# TRY IT
Could the whole of the data below be written out verbatim?

# DATASET EXCERPT
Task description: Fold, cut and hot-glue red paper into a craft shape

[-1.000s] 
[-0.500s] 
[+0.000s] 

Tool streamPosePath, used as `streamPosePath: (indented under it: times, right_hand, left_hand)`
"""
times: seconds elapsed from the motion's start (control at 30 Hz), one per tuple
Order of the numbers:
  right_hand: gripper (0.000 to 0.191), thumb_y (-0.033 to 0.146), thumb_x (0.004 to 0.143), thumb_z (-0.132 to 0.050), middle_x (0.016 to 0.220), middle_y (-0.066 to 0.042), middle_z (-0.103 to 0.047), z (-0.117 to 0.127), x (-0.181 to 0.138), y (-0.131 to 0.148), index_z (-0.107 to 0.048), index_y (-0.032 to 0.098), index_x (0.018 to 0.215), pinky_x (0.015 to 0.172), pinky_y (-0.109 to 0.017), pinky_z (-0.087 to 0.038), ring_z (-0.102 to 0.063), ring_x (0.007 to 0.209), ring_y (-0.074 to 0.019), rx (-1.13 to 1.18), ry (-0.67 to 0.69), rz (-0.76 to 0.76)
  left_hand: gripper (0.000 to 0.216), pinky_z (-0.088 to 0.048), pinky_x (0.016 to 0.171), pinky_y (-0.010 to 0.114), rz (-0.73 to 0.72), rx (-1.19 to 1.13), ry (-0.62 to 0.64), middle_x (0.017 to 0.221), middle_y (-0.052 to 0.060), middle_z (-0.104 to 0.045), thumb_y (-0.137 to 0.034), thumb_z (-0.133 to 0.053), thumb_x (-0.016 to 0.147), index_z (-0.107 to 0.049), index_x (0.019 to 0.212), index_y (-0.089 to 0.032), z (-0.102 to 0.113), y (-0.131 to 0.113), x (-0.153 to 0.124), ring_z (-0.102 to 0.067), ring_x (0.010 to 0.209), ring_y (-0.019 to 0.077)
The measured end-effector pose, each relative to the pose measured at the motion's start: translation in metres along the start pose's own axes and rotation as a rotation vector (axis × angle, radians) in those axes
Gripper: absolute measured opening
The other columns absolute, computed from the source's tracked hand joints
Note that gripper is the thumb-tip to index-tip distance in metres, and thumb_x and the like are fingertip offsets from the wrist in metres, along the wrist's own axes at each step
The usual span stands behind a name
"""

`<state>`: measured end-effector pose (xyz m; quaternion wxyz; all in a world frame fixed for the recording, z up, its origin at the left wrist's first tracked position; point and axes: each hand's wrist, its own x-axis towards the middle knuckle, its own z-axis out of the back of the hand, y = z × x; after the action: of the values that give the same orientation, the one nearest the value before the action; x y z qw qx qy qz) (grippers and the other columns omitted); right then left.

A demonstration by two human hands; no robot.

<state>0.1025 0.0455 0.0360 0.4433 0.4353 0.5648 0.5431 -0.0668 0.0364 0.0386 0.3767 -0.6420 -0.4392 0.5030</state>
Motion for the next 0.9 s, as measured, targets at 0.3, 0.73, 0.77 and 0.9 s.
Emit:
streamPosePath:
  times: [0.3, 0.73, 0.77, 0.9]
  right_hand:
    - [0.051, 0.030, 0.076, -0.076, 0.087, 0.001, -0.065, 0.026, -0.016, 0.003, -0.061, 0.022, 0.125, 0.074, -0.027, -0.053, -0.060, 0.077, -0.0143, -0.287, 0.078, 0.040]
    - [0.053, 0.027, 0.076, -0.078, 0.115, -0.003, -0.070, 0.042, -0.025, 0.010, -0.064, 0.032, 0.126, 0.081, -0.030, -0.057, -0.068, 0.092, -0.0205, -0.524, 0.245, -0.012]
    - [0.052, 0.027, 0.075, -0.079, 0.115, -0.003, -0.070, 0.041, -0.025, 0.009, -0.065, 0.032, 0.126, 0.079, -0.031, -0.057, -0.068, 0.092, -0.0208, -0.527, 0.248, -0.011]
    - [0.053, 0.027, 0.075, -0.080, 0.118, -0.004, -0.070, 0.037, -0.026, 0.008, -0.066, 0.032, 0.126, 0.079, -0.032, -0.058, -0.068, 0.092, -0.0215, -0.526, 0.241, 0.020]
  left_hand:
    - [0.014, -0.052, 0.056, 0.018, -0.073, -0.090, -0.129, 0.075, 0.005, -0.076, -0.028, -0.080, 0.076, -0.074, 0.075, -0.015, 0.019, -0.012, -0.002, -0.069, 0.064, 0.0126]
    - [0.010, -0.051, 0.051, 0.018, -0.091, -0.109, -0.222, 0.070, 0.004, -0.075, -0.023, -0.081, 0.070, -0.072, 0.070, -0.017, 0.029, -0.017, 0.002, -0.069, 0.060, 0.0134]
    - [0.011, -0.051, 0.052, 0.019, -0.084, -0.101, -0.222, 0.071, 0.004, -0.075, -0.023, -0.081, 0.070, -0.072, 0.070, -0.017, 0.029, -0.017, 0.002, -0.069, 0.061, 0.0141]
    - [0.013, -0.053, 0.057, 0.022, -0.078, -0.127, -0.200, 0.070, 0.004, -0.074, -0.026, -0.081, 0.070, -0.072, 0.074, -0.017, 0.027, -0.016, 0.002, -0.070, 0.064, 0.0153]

# SOLUTION FOR THIS TASK
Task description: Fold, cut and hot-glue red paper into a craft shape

[-1.000s] 
[-0.500s] 
[+0.000s] 

Tool streamPosePath, used as `streamPosePath: (indented under it: times, right_hand, left_hand)`
"""
times: seconds elapsed from the motion's start (control at 30 Hz), one per tuple
Order of the numbers:
  right_hand: gripper (0.000 to 0.191), thumb_y (-0.033 to 0.146), thumb_x (0.004 to 0.143), thumb_z (-0.132 to 0.050), middle_x (0.016 to 0.220), middle_y (-0.066 to 0.042), middle_z (-0.103 to 0.047), z (-0.117 to 0.127), x (-0.181 to 0.138), y (-0.131 to 0.148), index_z (-0.107 to 0.048), index_y (-0.032 to 0.098), index_x (0.018 to 0.215), pinky_x (0.015 to 0.172), pinky_y (-0.109 to 0.017), pinky_z (-0.087 to 0.038), ring_z (-0.102 to 0.063), ring_x (0.007 to 0.209), ring_y (-0.074 to 0.019), rx (-1.13 to 1.18), ry (-0.67 to 0.69), rz (-0.76 to 0.76)
  left_hand: gripper (0.000 to 0.216), pinky_z (-0.088 to 0.048), pinky_x (0.016 to 0.171), pinky_y (-0.010 to 0.114), rz (-0.73 to 0.72), rx (-1.19 to 1.13), ry (-0.62 to 0.64), middle_x (0.017 to 0.221), middle_y (-0.052 to 0.060), middle_z (-0.104 to 0.045), thumb_y (-0.137 to 0.034), thumb_z (-0.133 to 0.053), thumb_x (-0.016 to 0.147), index_z (-0.107 to 0.049), index_x (0.019 to 0.212), index_y (-0.089 to 0.032), z (-0.102 to 0.113), y (-0.131 to 0.113), x (-0.153 to 0.124), ring_z (-0.102 to 0.067), ring_x (0.010 to 0.209), ring_y (-0.019 to 0.077)
The measured end-effector pose, each relative to the pose measured at the motion's start: translation in metres along the start pose's own axes and rotation as a rotation vector (axis × angle, radians) in those axes
Gripper: absolute measured opening
The other columns absolute, computed from the source's tracked hand joints
Note that gripper is the thumb-tip to index-tip distance in metres, and thumb_x and the like are fingertip offsets from the wrist in metres, along the wrist's own axes at each step
The usual span stands behind a name
"""

`<state>`: measured end-effector pose (xyz m; quaternion wxyz; all in a world frame fixed for the recording, z up, its origin at the left wrist's first tracked position; point and axes: each hand's wrist, its own x-axis towards the middle knuckle, its own z-axis out of the back of the hand, y = z × x; after the action: of the values that give the same orientation, the one nearest the value before the action; x y z qw qx qy qz) (grippers and the other columns omitted); right then left.

A demonstration by two human hands; no robot.

<state>0.1025 0.0455 0.0360 0.4433 0.4353 0.5648 0.5431 -0.0668 0.0364 0.0386 0.3767 -0.6420 -0.4392 0.5030</state>
Motion for the next 0.9 s, as measured, targets at 0.3, 0.73, 0.77 and 0.9 s.
Emit:
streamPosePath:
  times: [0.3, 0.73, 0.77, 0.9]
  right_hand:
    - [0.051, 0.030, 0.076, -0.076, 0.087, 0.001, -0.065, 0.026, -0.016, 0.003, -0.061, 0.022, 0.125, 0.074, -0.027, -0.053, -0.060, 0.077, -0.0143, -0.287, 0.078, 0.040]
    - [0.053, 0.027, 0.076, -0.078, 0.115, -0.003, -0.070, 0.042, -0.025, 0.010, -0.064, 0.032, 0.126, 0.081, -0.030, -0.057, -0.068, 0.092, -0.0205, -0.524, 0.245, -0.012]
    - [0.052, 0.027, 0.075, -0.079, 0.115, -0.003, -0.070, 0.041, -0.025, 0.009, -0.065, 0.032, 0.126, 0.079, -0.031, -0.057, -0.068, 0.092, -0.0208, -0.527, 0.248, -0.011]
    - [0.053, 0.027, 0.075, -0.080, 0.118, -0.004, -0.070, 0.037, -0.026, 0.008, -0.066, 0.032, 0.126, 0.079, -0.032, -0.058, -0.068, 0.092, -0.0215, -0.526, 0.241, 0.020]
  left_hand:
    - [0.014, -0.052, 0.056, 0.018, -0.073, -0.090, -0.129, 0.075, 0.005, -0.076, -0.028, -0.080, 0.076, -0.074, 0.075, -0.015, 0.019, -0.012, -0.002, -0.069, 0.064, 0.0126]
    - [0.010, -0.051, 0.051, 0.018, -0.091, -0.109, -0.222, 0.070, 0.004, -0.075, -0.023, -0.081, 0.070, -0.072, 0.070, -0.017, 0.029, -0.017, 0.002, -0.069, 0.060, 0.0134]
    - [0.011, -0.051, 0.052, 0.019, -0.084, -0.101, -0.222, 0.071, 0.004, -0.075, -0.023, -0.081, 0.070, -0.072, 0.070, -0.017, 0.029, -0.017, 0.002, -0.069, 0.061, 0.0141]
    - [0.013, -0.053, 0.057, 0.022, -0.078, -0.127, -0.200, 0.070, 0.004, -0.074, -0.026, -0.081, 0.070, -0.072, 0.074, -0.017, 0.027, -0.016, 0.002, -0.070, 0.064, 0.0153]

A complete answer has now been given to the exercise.